Today was a cardio day. I didn't lift a single weight, save for the few I moved around for my clients and my TRX Bootcamp. But tomorrow, well...another strength day. I've added my third workout back into my week. (Don't worry, I lift easier these days.) It just feels right, and I feel better mentally and physically because it's a workout just for me (and Baby). Aside from the past few weeks, I've been relying on my Monday/Friday Circuit Sculpt classes for all of my strength training. They've done me well, but they are a bit limiting given the lack of equipment in the storage closet. So in my Wednesday strength sessions, I've taken to using some machines. Mainly of the cable nature.
It's been going well. Nice to have some variety again.

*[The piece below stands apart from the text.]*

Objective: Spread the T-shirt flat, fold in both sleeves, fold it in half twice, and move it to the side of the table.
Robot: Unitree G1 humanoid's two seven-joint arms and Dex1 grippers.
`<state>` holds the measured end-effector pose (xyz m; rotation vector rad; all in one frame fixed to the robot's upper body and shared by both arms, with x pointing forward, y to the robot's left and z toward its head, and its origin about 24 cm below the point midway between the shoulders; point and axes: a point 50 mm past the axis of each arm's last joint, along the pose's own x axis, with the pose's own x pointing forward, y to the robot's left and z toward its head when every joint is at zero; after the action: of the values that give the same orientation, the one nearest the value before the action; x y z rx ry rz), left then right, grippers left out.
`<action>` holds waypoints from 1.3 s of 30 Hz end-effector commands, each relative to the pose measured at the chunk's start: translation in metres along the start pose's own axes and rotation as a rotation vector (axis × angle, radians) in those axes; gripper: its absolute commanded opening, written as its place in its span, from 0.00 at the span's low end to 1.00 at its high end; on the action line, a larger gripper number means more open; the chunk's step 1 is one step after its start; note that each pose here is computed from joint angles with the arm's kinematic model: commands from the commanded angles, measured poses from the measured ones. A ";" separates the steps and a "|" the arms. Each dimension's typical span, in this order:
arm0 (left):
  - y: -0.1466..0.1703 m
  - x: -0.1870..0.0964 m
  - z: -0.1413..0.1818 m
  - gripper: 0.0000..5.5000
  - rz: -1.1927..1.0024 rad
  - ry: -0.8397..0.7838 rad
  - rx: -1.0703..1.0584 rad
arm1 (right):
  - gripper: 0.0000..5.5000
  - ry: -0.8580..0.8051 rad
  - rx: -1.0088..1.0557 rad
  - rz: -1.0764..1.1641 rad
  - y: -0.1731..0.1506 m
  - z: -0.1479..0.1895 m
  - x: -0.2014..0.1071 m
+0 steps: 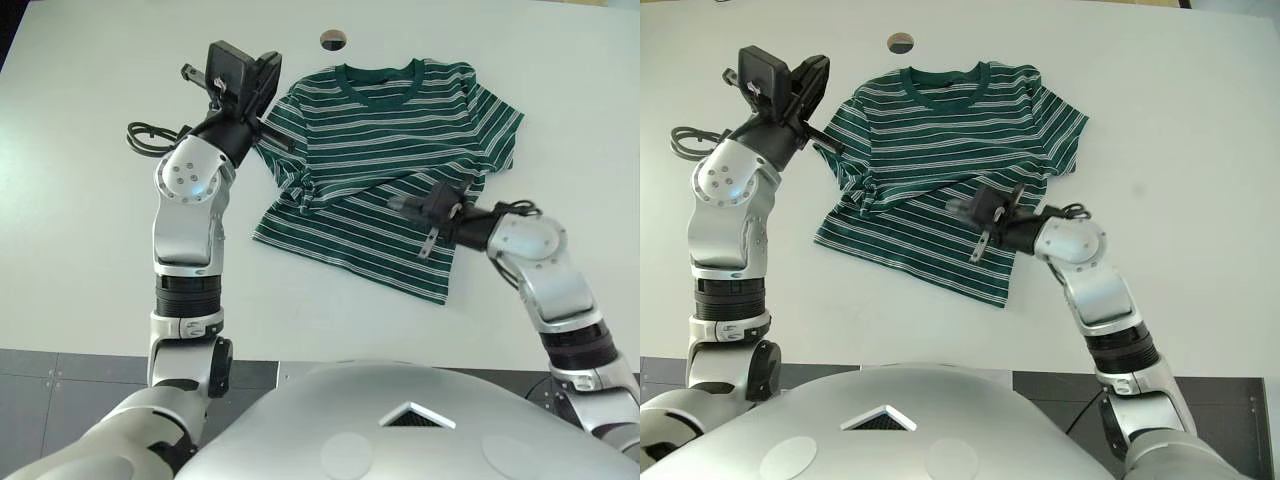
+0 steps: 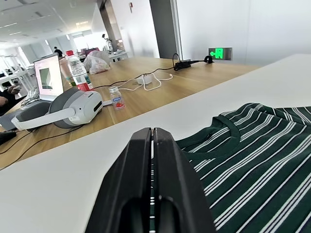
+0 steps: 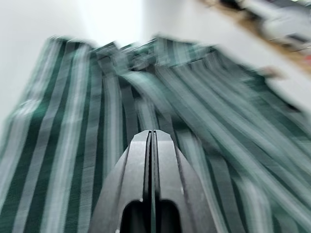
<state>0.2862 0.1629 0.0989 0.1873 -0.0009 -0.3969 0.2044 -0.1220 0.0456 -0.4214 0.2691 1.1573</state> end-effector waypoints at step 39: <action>0.003 -0.025 -0.071 0.23 0.134 0.475 -0.068 | 0.02 -0.015 -0.092 0.095 -0.007 0.016 -0.079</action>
<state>0.2667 0.1853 0.0323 0.2198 0.4278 -0.1998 0.1692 -0.1794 0.0809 -0.5055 0.2895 1.3417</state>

I think my muscles are responding. At least as much as they can in my present state.
You know, since I have to be careful about how much I lift. I've added a few reps to the exercises where I really need to just add the weight, but can't.
So when, you might be wondering, do biceps and triceps come into this conversation? That's why you're reading this post, right? Well, they come into it right now.

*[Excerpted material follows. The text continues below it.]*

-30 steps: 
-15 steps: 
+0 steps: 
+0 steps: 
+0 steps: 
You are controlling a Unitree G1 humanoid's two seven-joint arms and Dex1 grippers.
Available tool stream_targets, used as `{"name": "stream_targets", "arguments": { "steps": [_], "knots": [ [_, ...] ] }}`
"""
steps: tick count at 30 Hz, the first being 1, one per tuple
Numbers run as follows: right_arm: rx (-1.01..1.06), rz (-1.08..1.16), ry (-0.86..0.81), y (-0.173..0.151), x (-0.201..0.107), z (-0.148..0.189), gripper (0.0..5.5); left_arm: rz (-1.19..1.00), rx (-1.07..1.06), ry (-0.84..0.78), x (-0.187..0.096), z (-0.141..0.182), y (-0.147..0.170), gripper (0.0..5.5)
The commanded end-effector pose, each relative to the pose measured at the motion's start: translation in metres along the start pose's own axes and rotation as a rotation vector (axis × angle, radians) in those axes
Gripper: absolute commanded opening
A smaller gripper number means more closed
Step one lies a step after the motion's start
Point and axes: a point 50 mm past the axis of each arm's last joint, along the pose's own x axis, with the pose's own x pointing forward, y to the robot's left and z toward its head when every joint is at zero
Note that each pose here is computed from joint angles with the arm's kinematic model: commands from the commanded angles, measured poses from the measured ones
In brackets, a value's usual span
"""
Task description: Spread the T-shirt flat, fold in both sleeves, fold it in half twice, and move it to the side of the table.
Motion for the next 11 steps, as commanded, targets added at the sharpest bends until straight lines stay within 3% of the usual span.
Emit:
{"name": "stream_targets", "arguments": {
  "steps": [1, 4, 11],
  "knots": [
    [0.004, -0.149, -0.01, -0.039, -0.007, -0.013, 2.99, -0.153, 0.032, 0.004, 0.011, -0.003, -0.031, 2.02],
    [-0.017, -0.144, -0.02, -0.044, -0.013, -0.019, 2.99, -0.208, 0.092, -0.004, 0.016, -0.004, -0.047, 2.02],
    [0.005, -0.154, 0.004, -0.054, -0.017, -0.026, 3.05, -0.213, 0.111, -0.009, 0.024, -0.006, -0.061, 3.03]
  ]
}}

I think that when it comes to biceps and triceps, I get bored really very easily. How many curls and extensions can you really do—with weights or on a cable—before you get truly bored out of your mind? And if you're bored out of your mind, then your muscles probably are, too. Which means no further advancements in strength and/or weight loss can be made.
Until you switch things up, that is.
Here's a video from Oxygen with a few minor tweaks to the standard bicep curl and triceps extension:
If someone could just try the first and let me know how it goes...I'm fairly certain Baby will get in the way of any of my own attempts, but it truly looks like a good maneuver.
Question: How many times a week do you strength train?